Menos se siente perder lo que nunca pudo alegrar.
Menos teme los peligros el que más veces los venció.
Merece salir engañado el que, al hacer un beneficio, tenía cuenta con la recompensa.
Miéntese muchas veces solamente por costumbre.
Mozos fueron primero los que ahora son hombres.
Mucha parte de la verdad está por descubrir.
Muchas cosas no nos atrevemos a emprenderlas, no porque sean difíciles en sí, sino que son difíciles porque no nos atrevemos a emprenderlas.
Muchas cosas tienen reputación, no por su valor, mas por flaqueza nuestra.
Muchas sutilezas despojan de sus bríos a la razón.
Muchas veces es valor el conservar la vida.

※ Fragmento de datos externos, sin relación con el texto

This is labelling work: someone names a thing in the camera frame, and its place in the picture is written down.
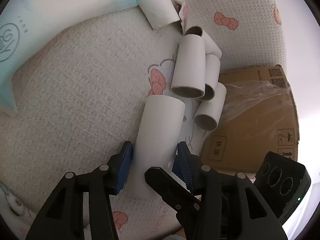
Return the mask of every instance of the brown cardboard box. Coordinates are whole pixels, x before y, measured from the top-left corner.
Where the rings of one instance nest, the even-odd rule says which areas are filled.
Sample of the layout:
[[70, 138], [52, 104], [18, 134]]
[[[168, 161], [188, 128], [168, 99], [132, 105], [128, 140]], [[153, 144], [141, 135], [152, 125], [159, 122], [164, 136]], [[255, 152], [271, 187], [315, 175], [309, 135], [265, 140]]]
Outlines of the brown cardboard box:
[[219, 82], [227, 88], [225, 106], [202, 162], [228, 174], [255, 174], [269, 151], [297, 161], [298, 118], [282, 67], [233, 70]]

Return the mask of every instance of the logo on package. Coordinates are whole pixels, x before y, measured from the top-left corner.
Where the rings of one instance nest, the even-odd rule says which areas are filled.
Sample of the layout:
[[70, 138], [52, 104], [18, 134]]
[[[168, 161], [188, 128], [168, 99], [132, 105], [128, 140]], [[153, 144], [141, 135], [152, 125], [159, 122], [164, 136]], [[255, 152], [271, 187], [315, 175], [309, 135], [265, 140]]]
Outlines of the logo on package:
[[0, 28], [0, 62], [12, 56], [20, 41], [20, 31], [13, 23], [7, 23]]

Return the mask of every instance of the quilted fabric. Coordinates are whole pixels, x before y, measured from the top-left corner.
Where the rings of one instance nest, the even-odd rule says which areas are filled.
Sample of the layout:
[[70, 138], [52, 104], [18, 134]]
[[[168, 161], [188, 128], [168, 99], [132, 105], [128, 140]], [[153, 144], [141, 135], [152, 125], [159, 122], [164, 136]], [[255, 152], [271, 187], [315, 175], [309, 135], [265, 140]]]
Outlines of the quilted fabric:
[[[187, 1], [188, 26], [200, 25], [219, 45], [222, 71], [285, 68], [274, 0]], [[55, 37], [13, 78], [18, 115], [0, 115], [0, 180], [37, 212], [66, 172], [90, 172], [125, 140], [134, 142], [147, 96], [172, 96], [180, 38], [179, 24], [153, 31], [137, 7]], [[180, 138], [196, 152], [202, 141], [192, 120], [197, 102], [184, 100]], [[121, 240], [165, 236], [179, 228], [175, 211], [162, 200], [145, 201], [123, 191], [111, 203]]]

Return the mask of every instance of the cardboard tube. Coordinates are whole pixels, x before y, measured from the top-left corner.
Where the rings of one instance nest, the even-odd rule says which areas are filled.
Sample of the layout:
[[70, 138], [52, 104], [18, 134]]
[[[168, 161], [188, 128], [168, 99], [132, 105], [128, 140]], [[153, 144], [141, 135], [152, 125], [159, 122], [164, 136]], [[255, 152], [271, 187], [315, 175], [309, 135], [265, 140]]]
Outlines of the cardboard tube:
[[218, 45], [213, 41], [213, 39], [205, 32], [205, 30], [199, 26], [193, 26], [186, 31], [186, 35], [188, 34], [196, 34], [204, 39], [205, 44], [205, 53], [213, 54], [218, 59], [221, 59], [222, 52]]
[[179, 44], [171, 91], [185, 98], [199, 98], [205, 91], [205, 49], [202, 37], [183, 36]]
[[213, 54], [205, 55], [205, 94], [198, 98], [200, 101], [209, 101], [214, 98], [219, 72], [220, 60]]
[[179, 99], [149, 96], [144, 107], [127, 189], [143, 198], [158, 198], [158, 194], [145, 182], [144, 173], [152, 166], [171, 173], [185, 104]]
[[226, 87], [218, 82], [215, 93], [214, 98], [210, 101], [201, 102], [194, 117], [196, 125], [206, 131], [213, 131], [218, 127], [226, 98]]
[[137, 0], [153, 29], [180, 20], [171, 0]]

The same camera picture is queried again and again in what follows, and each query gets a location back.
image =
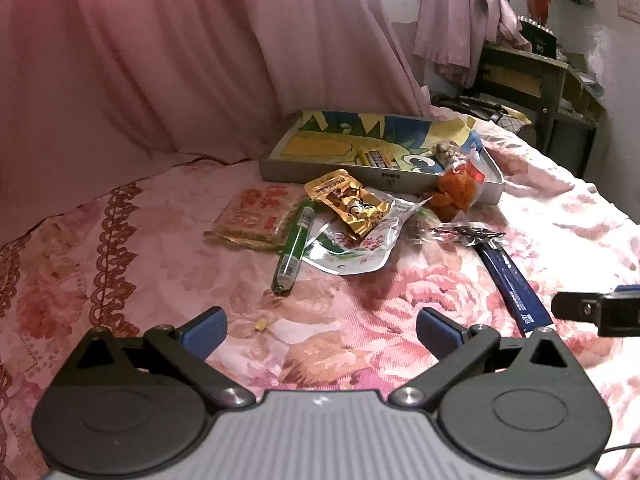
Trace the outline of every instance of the cable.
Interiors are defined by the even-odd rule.
[[[620,451],[623,449],[635,449],[640,447],[640,442],[635,442],[632,444],[625,444],[624,446],[616,446],[616,447],[607,447],[607,449],[605,449],[602,454],[611,452],[611,451]]]

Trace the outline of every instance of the bed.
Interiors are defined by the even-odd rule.
[[[504,172],[497,206],[472,219],[505,230],[507,251],[545,306],[556,290],[610,290],[640,281],[640,230],[592,184],[522,140],[482,124]],[[516,335],[475,252],[421,250],[401,240],[379,272],[338,277],[304,266],[292,295],[270,291],[275,254],[206,243],[231,197],[260,180],[255,161],[176,166],[43,220],[0,251],[0,472],[35,480],[47,468],[31,435],[38,398],[92,326],[133,336],[180,325],[219,305],[226,341],[208,362],[249,387],[376,388],[384,396],[434,364],[415,335],[419,309]],[[221,182],[230,183],[221,186]],[[593,326],[556,322],[609,405],[610,446],[640,440],[637,340],[598,338]],[[606,454],[606,478],[640,478],[640,451]]]

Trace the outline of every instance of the pink cloth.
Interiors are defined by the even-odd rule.
[[[435,71],[469,88],[485,41],[530,50],[508,0],[422,0],[414,54],[435,63]]]
[[[507,233],[507,252],[547,308],[560,289],[640,283],[637,225],[513,134],[477,126],[507,183],[497,206],[476,205],[470,217]],[[360,276],[305,264],[292,294],[275,298],[277,254],[202,236],[239,190],[257,182],[256,162],[201,160],[116,188],[0,249],[3,479],[45,473],[31,414],[63,360],[98,324],[135,335],[219,305],[228,336],[208,362],[258,395],[264,388],[375,388],[386,397],[435,362],[415,333],[424,306],[516,335],[475,251],[457,244],[416,250],[401,239],[382,270]],[[583,323],[556,327],[609,406],[609,446],[640,440],[640,339],[598,338]],[[326,457],[318,463],[330,465]],[[606,454],[598,471],[637,479],[640,450]]]
[[[0,244],[300,109],[423,115],[379,0],[1,0]]]

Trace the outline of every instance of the metal screw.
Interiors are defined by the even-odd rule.
[[[417,406],[424,400],[424,392],[418,388],[404,386],[391,393],[391,401],[396,406]]]
[[[243,408],[254,402],[254,395],[244,388],[226,388],[218,394],[218,400],[227,408]]]

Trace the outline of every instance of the yellow packaged food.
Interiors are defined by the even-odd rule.
[[[373,196],[346,170],[327,173],[305,184],[313,200],[327,204],[359,237],[364,237],[389,212],[387,202]]]

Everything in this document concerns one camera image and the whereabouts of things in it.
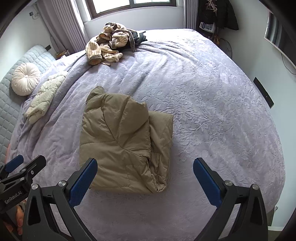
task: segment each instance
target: metal screw
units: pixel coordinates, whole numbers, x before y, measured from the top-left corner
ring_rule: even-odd
[[[58,184],[59,184],[59,186],[60,186],[60,187],[63,187],[63,186],[65,186],[65,185],[66,185],[66,181],[59,181],[59,183],[58,183]]]
[[[35,189],[37,189],[38,188],[38,184],[34,184],[33,186],[32,186],[32,189],[33,190],[35,190]]]
[[[256,185],[256,184],[253,184],[252,185],[252,188],[255,189],[255,190],[258,190],[259,189],[258,185]]]
[[[226,180],[224,183],[226,186],[229,186],[229,187],[233,185],[232,181],[229,181],[229,180]]]

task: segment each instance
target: gray curtain
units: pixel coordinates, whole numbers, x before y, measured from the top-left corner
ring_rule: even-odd
[[[38,0],[40,14],[52,35],[55,51],[76,53],[85,49],[86,34],[75,0]]]
[[[198,0],[184,0],[184,28],[196,30]]]

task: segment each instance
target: finger
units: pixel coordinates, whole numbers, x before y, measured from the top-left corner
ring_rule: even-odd
[[[13,227],[8,223],[5,223],[5,222],[3,222],[3,223],[6,226],[6,228],[8,229],[8,231],[11,233],[13,231]]]
[[[18,235],[22,235],[22,227],[17,228],[17,233],[18,233]]]
[[[18,227],[22,227],[23,220],[24,220],[24,213],[19,205],[17,205],[16,220],[17,220]]]

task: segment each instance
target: black jacket
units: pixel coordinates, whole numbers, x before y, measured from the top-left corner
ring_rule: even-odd
[[[239,26],[237,24],[237,18],[233,7],[229,0],[217,0],[215,4],[217,5],[217,16],[213,10],[206,10],[207,0],[199,0],[198,2],[198,15],[197,15],[197,25],[199,28],[200,22],[207,24],[216,23],[218,28],[230,28],[233,30],[238,30]]]

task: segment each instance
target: lavender blanket
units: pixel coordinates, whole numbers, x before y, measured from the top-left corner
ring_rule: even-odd
[[[170,179],[153,195],[88,190],[75,209],[98,240],[193,240],[215,207],[195,178],[202,157],[223,179],[259,185],[270,211],[285,181],[281,143],[268,106],[242,70],[210,40],[188,29],[151,30],[136,53],[124,52],[110,67],[90,67],[83,52],[56,61],[23,104],[8,158],[25,162],[44,155],[35,177],[56,185],[79,169],[79,137],[85,100],[101,85],[146,101],[149,110],[174,115]],[[46,115],[30,125],[23,117],[49,75],[69,70]],[[66,231],[57,215],[61,229]],[[229,231],[234,216],[229,220]]]

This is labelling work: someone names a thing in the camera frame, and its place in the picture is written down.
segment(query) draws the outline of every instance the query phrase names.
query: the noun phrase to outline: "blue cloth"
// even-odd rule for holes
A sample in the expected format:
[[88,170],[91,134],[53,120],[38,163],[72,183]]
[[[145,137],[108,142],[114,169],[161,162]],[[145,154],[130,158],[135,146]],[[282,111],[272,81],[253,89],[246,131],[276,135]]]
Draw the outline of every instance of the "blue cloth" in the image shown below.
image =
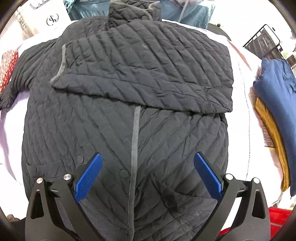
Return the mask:
[[296,195],[296,80],[284,59],[262,60],[261,76],[254,90],[270,110],[282,135],[291,178],[291,196]]
[[[176,22],[183,9],[182,6],[176,5],[170,0],[160,0],[160,7],[162,18]],[[205,0],[194,4],[189,1],[180,23],[207,29],[214,9],[213,1]]]
[[90,16],[107,16],[109,14],[110,0],[94,0],[75,2],[69,12],[71,20],[79,20]]

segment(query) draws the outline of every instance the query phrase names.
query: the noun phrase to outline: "black metal rack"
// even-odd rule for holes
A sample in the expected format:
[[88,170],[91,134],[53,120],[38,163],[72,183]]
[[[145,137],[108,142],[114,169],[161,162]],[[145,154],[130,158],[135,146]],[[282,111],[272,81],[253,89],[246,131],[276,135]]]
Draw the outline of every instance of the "black metal rack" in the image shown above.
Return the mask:
[[[267,28],[275,35],[278,43],[275,43],[267,31]],[[281,59],[283,58],[281,51],[281,41],[274,31],[267,25],[262,28],[243,46],[260,59]]]

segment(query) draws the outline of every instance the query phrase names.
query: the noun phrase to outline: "yellow fabric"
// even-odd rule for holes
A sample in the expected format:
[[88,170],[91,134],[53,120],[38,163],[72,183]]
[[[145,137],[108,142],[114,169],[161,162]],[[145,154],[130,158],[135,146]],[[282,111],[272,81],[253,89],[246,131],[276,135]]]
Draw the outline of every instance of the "yellow fabric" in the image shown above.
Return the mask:
[[289,188],[291,180],[287,154],[283,139],[281,137],[281,133],[279,132],[279,128],[274,120],[272,113],[269,111],[269,109],[265,106],[264,102],[259,97],[257,97],[256,99],[254,108],[258,112],[264,124],[266,125],[266,128],[274,142],[277,153],[279,155],[279,161],[281,163],[281,167],[284,174],[283,181],[281,183],[281,190],[284,192]]

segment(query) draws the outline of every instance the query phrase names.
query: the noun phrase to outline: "jacket sleeve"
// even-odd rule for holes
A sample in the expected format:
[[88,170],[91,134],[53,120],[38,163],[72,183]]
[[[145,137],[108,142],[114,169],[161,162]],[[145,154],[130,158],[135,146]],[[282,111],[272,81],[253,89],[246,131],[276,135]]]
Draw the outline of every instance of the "jacket sleeve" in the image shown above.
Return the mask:
[[22,53],[12,72],[11,80],[0,94],[0,110],[10,108],[20,91],[29,90],[40,66],[56,39],[40,43]]

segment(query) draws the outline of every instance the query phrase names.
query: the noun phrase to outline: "teal fabric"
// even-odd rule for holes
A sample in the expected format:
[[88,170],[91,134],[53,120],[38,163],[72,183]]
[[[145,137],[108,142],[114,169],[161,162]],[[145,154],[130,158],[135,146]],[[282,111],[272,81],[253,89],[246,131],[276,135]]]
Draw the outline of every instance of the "teal fabric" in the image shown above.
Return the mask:
[[[160,0],[161,16],[170,21],[178,21],[183,7],[170,0]],[[204,0],[198,3],[189,1],[180,23],[207,29],[214,12],[214,1]]]
[[109,14],[110,0],[76,1],[69,16],[71,20],[79,20],[90,16],[107,16]]
[[71,11],[71,8],[74,4],[75,0],[63,0],[63,3],[68,11],[68,13]]

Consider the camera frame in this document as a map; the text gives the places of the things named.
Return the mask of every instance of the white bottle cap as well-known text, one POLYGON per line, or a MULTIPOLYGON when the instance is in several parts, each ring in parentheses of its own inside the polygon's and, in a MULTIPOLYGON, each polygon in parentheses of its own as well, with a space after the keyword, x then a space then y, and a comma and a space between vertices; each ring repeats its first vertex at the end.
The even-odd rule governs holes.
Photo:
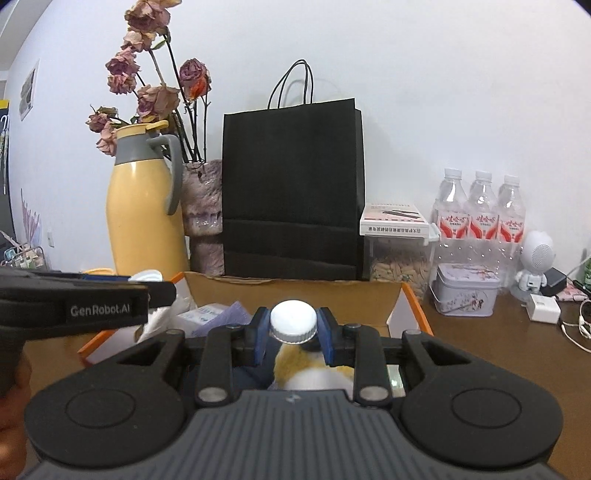
POLYGON ((458 170, 457 168, 446 168, 445 169, 445 178, 453 179, 453 180, 461 180, 462 179, 462 171, 458 170))
POLYGON ((271 310, 271 335, 282 343, 305 343, 316 329, 316 311, 304 301, 282 301, 271 310))
POLYGON ((519 186, 519 177, 515 175, 505 175, 505 183, 514 187, 519 186))
POLYGON ((489 171, 477 170, 476 179, 482 181, 492 181, 492 173, 489 171))

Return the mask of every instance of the dried rose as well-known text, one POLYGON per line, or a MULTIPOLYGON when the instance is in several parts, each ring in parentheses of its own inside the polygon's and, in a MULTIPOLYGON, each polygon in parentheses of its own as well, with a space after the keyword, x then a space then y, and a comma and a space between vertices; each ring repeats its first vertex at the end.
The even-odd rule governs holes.
POLYGON ((96 112, 89 115, 86 125, 88 125, 91 131, 100 133, 108 122, 109 117, 105 113, 96 112))
POLYGON ((178 88, 166 85, 152 87, 149 84, 140 88, 138 94, 138 115, 143 123, 164 120, 178 107, 178 88))
POLYGON ((111 88, 111 92, 117 95, 133 92, 136 84, 135 78, 125 73, 123 75, 109 75, 107 77, 107 85, 111 88))
POLYGON ((115 156, 117 151, 117 134, 111 122, 107 122, 103 130, 100 131, 100 140, 96 143, 96 148, 111 157, 115 156))
POLYGON ((178 78, 187 100, 190 101, 202 97, 212 89, 209 71, 198 59, 190 59, 183 63, 178 70, 178 78))
POLYGON ((135 30, 129 30, 123 37, 123 45, 121 50, 131 47, 134 51, 140 52, 147 50, 152 46, 152 42, 156 38, 156 34, 152 32, 142 33, 135 30))
POLYGON ((142 33, 163 33, 170 22, 170 13, 158 0, 138 0, 125 12, 125 20, 132 30, 142 33))
POLYGON ((105 67, 111 75, 126 74, 132 77, 139 71, 139 65, 135 62, 135 53, 131 47, 117 52, 112 59, 105 63, 105 67))
POLYGON ((98 107, 96 111, 99 113, 106 114, 106 116, 108 116, 109 118, 116 118, 117 115, 119 115, 119 111, 114 106, 112 106, 112 107, 101 106, 101 107, 98 107))
POLYGON ((183 0, 152 0, 158 4, 160 4, 163 8, 171 8, 180 5, 183 0))

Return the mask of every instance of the white robot figurine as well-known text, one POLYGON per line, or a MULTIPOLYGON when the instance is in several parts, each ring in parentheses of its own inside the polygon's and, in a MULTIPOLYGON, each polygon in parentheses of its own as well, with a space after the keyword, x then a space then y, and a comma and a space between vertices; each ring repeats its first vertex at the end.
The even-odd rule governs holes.
POLYGON ((554 242, 545 232, 532 231, 523 242, 521 264, 524 269, 517 272, 515 281, 521 292, 539 293, 547 284, 544 272, 554 262, 554 242))

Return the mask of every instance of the hand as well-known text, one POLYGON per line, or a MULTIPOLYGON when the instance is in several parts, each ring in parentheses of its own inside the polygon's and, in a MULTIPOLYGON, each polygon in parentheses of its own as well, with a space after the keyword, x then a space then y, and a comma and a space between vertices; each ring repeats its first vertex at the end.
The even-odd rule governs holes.
POLYGON ((0 479, 15 479, 27 461, 24 413, 31 398, 31 364, 23 354, 15 373, 16 384, 0 398, 0 479))

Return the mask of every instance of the red label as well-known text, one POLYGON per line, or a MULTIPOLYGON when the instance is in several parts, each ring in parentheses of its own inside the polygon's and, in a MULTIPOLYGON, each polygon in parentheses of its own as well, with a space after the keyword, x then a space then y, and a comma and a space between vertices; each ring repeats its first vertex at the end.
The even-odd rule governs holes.
POLYGON ((499 220, 499 230, 497 238, 502 242, 509 242, 518 244, 523 238, 524 221, 511 218, 501 217, 499 220))
POLYGON ((437 223, 442 238, 466 238, 470 215, 461 212, 439 212, 437 223))
POLYGON ((498 229, 499 216, 493 213, 479 213, 470 218, 469 236, 471 238, 494 240, 498 229))

Muchas veces la ley se somete a la utilidad.
Muchas veces la pasión nos ata la lengua.
Muchas veces las ofensas son incentivo del valor.
Muchas veces lo que no se halla cuando se busca, sale al encuentro cuando no se busca.
Mucho falta al que mucho tiene.
Mucho puede la casualidad en nuestra vida, porque vivimos por casualidad.
Mucho se descubre en su rostro el temeroso.
Muy poco nos es absolutamente necesario.
Muy pocos aciertan antes de errar.
Muy sentida es la muerte cuando el padre queda vivo.
Nada nos enreda en mayores males que el atenernos a los rumores, en la creencia de que lo mejor es lo aceptado por consentimiento de muchos, y el seguir los ejemplos más numerosos, rigiéndonos, no por la razón, sino por la imitación de los demás.
Nadie aceptaría la vida si al tiempo de recibirla tuviese entendimiento.
Nadie se cree culpado si es él su mismo juez.
Necesaria es la experiencia para saber cualquier cosa.
Necesarios son nuevos favores de la fortuna para conservar la felicidad.